I laughed and kissed her, "I was going to be annoyed with your stealing my thunder. Instead you'll be joining us!"
Her jaw dropped open and she made like a guppy for a few seconds, "I can see that I have no say in this, so I will be sure to be packed by the time we leave in the morning. Yes, I will have a revealing pink bikini in my luggage."
"Wow, somehow I feel we're only getting part of this conversation," Gwen stated to Meka, who nodded in agreement.
"Dolly turned her into a telepath this morning," she told her.
"I've got to follow her around more," Gwen realized.
"That way you wouldn't be surprised when you see Frances in bed tonight," Meka told her with a smile.
"I was trying to think of what to pack," I began, "but I realized that I don't have any clothes that I've worn twice."
"None of us need to pack, Dolly," Gwen snickered, "We all, have wardrobes full of clothes on earth and you can bet that Xtah will have plenty to choose from out of the selection."

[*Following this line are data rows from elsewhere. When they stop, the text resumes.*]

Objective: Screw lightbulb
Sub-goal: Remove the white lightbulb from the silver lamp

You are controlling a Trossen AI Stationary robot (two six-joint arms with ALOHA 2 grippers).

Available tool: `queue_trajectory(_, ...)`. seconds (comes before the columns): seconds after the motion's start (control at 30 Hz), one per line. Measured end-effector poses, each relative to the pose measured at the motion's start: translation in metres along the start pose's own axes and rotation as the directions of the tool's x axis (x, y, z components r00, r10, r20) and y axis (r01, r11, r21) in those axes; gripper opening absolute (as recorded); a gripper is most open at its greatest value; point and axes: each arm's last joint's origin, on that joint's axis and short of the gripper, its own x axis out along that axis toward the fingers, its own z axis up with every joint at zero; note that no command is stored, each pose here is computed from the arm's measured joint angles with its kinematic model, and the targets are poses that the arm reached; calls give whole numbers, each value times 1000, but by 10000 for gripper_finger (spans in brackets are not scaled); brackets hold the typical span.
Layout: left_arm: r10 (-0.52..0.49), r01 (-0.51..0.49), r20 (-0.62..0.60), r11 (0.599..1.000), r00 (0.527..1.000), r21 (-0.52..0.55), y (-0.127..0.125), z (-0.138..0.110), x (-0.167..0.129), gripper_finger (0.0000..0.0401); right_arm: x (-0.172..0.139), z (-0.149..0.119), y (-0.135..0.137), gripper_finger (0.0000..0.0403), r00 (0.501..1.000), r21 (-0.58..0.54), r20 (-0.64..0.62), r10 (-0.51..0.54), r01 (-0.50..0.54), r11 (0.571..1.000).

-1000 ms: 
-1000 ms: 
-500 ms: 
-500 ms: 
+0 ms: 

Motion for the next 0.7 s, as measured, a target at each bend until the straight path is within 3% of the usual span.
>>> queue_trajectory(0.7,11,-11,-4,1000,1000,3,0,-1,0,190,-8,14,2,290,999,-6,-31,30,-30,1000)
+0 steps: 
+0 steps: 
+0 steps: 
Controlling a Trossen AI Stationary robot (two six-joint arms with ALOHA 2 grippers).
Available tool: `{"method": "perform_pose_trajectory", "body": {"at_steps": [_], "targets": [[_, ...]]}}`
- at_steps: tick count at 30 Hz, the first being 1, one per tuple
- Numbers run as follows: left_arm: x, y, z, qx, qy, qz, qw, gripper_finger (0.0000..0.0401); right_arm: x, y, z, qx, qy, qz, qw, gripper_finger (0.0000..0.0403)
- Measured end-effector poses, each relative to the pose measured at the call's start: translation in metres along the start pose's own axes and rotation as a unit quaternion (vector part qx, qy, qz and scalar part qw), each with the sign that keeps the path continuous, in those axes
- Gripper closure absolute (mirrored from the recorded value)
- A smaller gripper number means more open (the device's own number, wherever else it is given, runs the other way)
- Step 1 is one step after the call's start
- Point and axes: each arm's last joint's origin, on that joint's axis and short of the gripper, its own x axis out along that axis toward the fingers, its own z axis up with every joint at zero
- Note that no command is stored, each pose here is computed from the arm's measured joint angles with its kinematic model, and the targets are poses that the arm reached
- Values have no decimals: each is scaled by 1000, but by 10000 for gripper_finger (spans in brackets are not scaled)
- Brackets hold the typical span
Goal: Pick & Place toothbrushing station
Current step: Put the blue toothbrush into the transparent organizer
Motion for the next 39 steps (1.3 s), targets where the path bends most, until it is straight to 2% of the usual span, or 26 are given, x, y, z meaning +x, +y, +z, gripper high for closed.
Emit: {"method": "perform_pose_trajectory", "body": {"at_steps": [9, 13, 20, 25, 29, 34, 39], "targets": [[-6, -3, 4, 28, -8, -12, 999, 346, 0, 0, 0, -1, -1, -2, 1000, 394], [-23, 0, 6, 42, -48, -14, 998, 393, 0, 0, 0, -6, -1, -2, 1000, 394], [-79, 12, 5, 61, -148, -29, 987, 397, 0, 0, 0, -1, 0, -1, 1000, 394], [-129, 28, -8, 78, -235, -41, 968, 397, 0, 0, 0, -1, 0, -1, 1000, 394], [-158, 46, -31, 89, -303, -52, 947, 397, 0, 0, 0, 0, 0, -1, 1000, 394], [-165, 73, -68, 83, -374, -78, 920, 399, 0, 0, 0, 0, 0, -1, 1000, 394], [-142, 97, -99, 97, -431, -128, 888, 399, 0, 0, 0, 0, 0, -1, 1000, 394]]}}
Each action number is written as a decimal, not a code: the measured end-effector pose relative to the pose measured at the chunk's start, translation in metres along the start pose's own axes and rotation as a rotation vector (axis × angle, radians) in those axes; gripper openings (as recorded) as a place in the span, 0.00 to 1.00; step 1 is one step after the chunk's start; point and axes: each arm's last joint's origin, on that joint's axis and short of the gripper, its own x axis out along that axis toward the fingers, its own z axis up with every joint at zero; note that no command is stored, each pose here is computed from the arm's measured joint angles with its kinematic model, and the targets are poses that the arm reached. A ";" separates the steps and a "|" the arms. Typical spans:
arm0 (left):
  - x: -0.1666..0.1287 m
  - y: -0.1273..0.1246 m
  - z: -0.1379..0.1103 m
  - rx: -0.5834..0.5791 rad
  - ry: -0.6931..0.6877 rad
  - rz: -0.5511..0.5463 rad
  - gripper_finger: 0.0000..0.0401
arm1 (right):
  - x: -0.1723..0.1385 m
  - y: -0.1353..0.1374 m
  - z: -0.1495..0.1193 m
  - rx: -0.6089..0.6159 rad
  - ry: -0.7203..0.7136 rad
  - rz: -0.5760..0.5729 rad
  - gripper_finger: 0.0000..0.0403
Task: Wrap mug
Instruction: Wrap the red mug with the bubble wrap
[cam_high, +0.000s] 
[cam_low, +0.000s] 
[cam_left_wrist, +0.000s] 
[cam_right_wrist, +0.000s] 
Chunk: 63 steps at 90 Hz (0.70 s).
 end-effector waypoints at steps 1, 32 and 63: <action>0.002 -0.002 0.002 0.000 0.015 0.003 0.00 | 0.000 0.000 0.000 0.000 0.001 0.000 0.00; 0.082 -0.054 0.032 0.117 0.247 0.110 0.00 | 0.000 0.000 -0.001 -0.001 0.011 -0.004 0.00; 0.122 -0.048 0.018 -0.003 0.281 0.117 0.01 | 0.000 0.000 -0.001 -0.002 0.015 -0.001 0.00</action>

"She'll be able to wear my bras and tops," Windy supplied, "You certainly expected that I would be joining you."
"Amazonian card, don't leave Ka'an without it," I jested.
"There is only one place anywhere that you can go without an amazon," Windy nodded.
"I know, I am glad you let me stop them from wiping my butt for me though," I teased which brought out a laugh from Gwen.
"They still complain about that too," Windy assured me.
"Well, then invite them to the orgy and they can lick it if they like," I joked.
"They will be most honored," she agreed with a smile.
"You know, I'd like to bring Chalchiuhtlicue with us, but I don't think she speaks English yet," I supposed while getting up to make a last tour around the compound.
"Are you kidding...? I started learning English the minute I found out about the Getaway," she exclaimed in English as she scurried to catch up.
"Okay, you're in the band," I told her, "Gwen, make up a suitable entourage for a queen with English speakers and any we have who speak Spanish. Make sure that we drag some of the medicine for hangover and anti-drunkenness along with plenty of Life Paste and maybe some sure fail condoms. See to it that everyone is vaccinated against diseases as well, including you."
"Damn, I hadn't thought about that, after a trip through the Pea Pod do I need to renew my vaccinations?" she asked.